EXERCISE INSTRUCTIONS
Exactly as they appear, restate the lines of the material, from the first through the one containing "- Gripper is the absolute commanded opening".
══ COLLECTED DATA ══
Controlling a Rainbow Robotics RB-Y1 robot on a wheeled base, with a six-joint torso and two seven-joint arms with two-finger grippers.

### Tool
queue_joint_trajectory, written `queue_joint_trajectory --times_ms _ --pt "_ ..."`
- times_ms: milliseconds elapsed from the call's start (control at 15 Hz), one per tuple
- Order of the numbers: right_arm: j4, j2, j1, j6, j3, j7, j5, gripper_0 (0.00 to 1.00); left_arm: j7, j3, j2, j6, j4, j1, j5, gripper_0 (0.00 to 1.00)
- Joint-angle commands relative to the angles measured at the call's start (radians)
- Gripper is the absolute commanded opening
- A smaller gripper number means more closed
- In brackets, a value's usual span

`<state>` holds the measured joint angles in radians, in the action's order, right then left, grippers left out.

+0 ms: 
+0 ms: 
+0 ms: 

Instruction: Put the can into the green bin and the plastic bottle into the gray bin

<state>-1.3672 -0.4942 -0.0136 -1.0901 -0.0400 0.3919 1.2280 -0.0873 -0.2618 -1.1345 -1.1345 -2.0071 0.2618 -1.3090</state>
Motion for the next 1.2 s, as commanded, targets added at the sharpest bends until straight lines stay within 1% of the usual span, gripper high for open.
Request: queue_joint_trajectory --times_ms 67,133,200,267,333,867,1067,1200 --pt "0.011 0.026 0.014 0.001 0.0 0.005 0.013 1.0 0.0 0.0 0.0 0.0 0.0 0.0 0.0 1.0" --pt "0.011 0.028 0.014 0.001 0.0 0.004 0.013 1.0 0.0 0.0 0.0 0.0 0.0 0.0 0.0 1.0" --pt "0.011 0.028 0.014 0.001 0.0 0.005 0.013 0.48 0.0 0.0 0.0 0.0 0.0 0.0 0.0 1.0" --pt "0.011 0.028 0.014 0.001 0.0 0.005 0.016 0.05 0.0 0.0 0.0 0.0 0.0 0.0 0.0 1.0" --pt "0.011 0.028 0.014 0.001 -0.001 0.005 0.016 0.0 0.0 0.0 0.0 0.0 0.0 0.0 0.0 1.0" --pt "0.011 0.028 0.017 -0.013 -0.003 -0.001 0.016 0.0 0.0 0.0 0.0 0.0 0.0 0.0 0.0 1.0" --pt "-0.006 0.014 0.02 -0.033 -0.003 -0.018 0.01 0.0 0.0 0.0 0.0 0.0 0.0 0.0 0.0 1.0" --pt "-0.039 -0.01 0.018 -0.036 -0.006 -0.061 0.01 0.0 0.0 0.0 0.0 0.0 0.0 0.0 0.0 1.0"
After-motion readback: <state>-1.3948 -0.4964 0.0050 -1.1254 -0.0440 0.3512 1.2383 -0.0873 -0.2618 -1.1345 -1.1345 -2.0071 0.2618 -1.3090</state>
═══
WRITTEN RESPONSE
Controlling a Rainbow Robotics RB-Y1 robot on a wheeled base, with a six-joint torso and two seven-joint arms with two-finger grippers.

### Tool
queue_joint_trajectory, written `queue_joint_trajectory --times_ms _ --pt "_ ..."`
- times_ms: milliseconds elapsed from the call's start (control at 15 Hz), one per tuple
- Order of the numbers: right_arm: j4, j2, j1, j6, j3, j7, j5, gripper_0 (0.00 to 1.00); left_arm: j7, j3, j2, j6, j4, j1, j5, gripper_0 (0.00 to 1.00)
- Joint-angle commands relative to the angles measured at the call's start (radians)
- Gripper is the absolute commanded opening

Above is the complete output.